SELECT custid, country, region, city FROM Sales.Customers WHERE region <> N'WA' OR region IS NULL;
This query generates the following output, shown in abbreviated form.
custid country region city ----------- --------------- --------------- --------------- 1 Germany NULL Berlin 2 Mexico NULL México D.F. 3 Mexico NULL México D.F. 4 UK NULL London 5 Sweden NULL Luleå 6 Germany NULL Mannheim 7 France NULL Strasbourg 8 Spain NULL Madrid 9 France NULL Marseille 10 Canada BC Tsawassen ... (88 row(s) affected)
SQL also treats NULL marks inconsistently in different language elements for comparison and sorting purposes. Some elements treat two NULL marks as equal to each other and others treat them as different.

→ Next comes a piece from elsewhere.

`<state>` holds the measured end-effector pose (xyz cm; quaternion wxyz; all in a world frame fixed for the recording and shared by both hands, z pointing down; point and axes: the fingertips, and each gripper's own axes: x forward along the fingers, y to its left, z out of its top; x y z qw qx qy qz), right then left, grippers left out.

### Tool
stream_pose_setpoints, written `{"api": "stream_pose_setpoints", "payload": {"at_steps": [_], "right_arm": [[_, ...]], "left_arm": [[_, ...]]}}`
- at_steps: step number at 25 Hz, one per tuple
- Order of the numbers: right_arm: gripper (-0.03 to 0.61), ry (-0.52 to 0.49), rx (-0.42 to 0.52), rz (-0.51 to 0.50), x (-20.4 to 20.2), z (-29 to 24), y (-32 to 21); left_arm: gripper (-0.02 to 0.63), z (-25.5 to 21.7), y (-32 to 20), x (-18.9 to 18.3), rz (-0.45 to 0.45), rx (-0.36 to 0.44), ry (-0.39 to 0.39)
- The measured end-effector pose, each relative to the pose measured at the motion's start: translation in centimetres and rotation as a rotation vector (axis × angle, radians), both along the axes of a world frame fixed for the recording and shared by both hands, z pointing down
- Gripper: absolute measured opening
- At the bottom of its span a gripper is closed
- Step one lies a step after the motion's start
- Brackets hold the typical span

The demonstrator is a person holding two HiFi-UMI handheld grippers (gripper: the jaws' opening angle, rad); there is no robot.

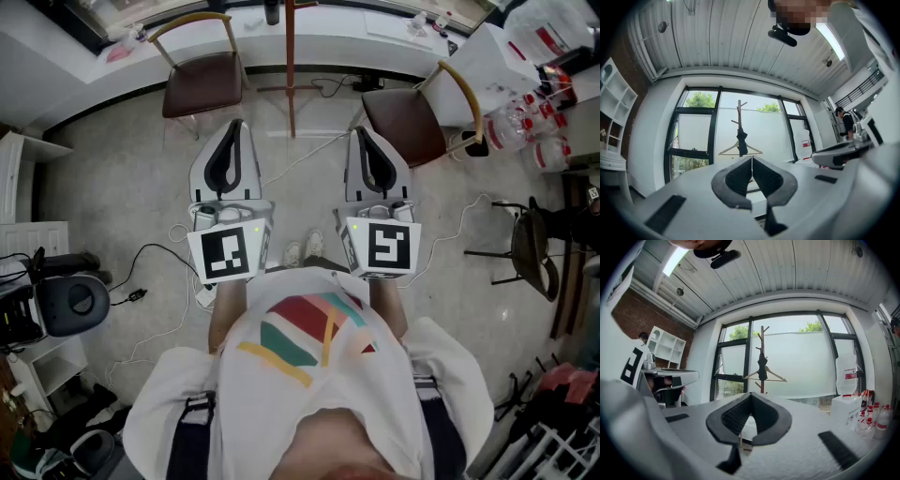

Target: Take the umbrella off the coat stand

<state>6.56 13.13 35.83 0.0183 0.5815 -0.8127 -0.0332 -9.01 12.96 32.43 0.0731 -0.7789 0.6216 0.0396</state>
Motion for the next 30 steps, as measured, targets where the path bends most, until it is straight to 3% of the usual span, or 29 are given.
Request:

For example, for grouping and sorting purposes, two NULL marks are considered equal. That is, the GROUP BY clause arranges all NULL marks in one group just like present values, and the ORDER BY clause sorts all NULL marks together. Standard SQL leaves it to the product implementation as to whether NULL marks sort before present values or after. T-SQL sorts NULL marks before present values.
As mentioned earlier, query filters “accept TRUE.” An expression comparing two NULL marks yields UNKNOWN; therefore, such a row is filtered out.
For the purposes of enforcing a UNIQUE constraint, standard SQL treats NULL marks as different from each other (allowing multiple NULL marks). Conversely, in T-SQL, a UNIQUE constraint considers two NULL marks as equal (allowing only one NULL if the constraint is defined on a single column).
Keeping in mind the inconsistent treatment SQL has for UNKNOWN and NULL marks and the potential for logical errors, you should explicitly think of NULL marks and three-valued logic in every query that you write. If the default treatment is not what you want, you must intervene explicitly; otherwise, just ensure that the default behavior is in fact what you want.